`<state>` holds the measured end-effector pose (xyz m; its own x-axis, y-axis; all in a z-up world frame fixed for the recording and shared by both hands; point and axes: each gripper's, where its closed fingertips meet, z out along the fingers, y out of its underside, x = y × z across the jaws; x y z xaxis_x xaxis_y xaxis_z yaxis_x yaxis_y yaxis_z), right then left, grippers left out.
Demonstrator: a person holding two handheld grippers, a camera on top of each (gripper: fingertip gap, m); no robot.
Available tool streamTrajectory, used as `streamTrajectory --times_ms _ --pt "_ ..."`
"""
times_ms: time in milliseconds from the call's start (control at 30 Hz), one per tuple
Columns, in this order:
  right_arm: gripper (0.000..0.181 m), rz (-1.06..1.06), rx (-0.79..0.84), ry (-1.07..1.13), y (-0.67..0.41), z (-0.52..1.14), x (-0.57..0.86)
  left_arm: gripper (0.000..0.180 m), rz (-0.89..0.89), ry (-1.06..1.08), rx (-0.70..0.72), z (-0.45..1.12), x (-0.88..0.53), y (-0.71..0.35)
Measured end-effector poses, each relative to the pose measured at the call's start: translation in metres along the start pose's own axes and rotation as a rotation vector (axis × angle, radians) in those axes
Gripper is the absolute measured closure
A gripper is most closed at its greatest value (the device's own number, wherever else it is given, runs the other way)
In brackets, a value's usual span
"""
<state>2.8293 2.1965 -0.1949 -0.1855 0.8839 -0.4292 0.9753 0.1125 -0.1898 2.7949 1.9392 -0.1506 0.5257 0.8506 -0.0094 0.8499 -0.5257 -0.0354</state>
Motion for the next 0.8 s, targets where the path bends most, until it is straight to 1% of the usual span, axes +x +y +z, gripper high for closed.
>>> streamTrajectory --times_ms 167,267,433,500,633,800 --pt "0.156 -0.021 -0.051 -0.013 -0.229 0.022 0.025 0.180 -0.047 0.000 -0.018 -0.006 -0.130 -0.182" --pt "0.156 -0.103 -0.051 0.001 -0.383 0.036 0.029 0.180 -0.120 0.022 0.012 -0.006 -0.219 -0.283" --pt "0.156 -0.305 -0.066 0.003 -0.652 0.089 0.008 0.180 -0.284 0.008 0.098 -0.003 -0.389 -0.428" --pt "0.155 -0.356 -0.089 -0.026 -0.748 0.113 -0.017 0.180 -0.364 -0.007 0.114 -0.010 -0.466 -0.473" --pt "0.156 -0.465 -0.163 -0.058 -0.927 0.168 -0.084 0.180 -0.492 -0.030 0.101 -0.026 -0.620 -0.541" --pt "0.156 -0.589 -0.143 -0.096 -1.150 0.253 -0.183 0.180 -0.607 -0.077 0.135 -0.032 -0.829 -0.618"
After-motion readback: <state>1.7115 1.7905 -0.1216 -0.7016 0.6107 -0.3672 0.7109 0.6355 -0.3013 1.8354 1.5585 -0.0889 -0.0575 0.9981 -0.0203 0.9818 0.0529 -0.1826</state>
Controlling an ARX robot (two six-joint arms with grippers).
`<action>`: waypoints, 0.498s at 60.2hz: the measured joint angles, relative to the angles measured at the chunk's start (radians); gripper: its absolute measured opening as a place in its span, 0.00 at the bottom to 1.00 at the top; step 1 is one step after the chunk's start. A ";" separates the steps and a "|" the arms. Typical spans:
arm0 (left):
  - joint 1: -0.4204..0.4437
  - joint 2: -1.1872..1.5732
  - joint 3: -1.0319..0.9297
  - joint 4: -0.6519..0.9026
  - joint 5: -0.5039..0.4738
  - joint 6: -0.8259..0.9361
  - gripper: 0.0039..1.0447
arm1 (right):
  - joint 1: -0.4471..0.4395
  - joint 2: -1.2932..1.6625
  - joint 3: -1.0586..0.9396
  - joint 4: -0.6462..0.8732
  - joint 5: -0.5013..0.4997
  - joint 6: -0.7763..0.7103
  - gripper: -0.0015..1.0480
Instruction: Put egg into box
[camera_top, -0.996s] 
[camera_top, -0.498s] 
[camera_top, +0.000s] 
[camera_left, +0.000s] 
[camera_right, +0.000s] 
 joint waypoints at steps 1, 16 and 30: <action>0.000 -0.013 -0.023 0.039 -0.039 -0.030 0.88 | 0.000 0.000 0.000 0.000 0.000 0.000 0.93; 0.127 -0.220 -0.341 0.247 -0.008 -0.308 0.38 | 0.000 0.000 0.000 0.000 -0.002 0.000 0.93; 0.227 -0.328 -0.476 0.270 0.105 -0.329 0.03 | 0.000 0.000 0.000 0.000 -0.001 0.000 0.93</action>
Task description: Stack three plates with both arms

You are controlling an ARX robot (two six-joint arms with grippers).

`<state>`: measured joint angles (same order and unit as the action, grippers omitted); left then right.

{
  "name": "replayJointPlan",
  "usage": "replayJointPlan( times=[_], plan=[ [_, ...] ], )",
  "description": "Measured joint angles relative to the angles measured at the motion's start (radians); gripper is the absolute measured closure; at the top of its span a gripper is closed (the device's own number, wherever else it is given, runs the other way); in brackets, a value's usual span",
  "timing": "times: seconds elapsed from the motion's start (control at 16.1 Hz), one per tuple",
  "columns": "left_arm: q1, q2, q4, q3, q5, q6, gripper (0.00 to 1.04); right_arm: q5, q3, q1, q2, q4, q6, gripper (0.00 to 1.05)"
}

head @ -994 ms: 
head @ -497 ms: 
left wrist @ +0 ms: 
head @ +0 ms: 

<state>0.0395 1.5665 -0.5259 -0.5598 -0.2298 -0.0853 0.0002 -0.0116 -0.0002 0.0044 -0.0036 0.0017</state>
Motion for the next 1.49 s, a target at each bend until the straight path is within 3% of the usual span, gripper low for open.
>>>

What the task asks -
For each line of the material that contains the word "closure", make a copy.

Exercise answer -
Gripper is the absolute measured closure
  "description": "Measured joint angles relative to the angles measured at the motion's start (radians); gripper is the absolute measured closure; at the top of its span a gripper is closed (the device's own number, wherever else it is given, runs the other way); in brackets, a value's usual span",

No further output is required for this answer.